In these situations, the traditional regression model fails. Fortunately, there are other options. First of all, we could inspect the structure in the observed data and try to describe all recorded items with fewer dimensions (dimension reduction). This is the idea of, e.g., Principal Component Analysis. However, the structure in the data may not always be described well by a limited number of components. Further, the interpretation of the results may be difficult.

Another option is variable selection: if we can assume that only a few factors influence the response, it makes sense to build a regression model on only those few factors. Of course, the difficulty is to find those factors. Many variable selection techniques exist, like stepwise regression (start with a few factors, add or delete factors from the model in a structured way), all-subsets regression (try all possible regression models containing only k factors) or selection via lasso regularization (limiting the sum of absolute values of the coefficients, thereby forcing many coefficients to become 0).

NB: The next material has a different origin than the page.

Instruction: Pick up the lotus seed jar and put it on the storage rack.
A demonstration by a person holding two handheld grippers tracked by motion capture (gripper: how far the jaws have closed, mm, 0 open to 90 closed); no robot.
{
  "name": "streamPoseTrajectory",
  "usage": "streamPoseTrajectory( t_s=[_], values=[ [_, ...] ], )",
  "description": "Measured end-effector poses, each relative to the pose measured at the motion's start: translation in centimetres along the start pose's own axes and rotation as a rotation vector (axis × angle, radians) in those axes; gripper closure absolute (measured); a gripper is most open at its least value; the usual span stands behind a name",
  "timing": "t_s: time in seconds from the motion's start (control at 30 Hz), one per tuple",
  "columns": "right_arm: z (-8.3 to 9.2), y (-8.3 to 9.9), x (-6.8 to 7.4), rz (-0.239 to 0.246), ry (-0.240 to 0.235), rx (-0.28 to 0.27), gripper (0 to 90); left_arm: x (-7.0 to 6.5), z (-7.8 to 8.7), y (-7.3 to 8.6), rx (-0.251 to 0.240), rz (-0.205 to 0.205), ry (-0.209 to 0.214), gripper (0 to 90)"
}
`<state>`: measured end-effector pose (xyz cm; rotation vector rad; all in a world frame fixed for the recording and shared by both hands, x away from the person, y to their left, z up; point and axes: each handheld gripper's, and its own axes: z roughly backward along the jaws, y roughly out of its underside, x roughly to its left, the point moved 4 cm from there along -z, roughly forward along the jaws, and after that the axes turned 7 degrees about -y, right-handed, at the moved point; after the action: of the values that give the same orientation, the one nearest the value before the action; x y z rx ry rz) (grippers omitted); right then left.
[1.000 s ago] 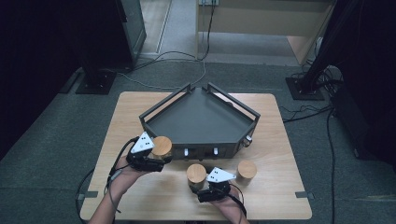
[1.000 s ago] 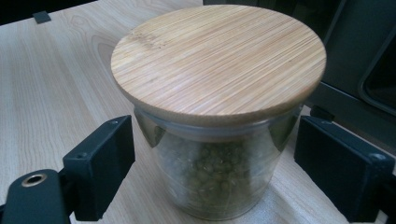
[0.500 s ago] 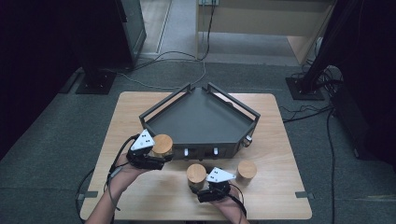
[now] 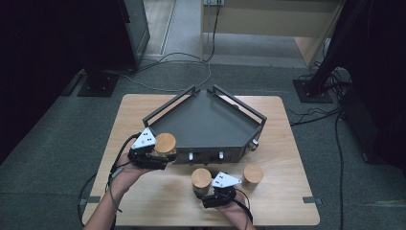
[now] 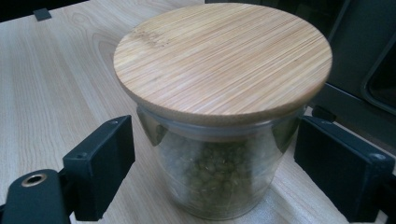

Stepwise regression is very start-point dependent, and may end up with a predictive model that is not very good. All subsets regression obtains better predictive models, but may take enormous amounts of computation time, especially if the number of possible factors is large (over 50). In our experience, Lasso regularization works better for selection of factors, since it is not start-point dependent and does not require enormous computation time on typical datasets.

Note however, that all aforementioned techniques are exploratory (we try to find a mathematical relation based on observed data, we do not try to confirm a hypothesis). The interpretation of outcomes should therefore be done with care. Selection of factors does not imply that these factors actually caused the response to change; they may be markers for other effects that were the true cause.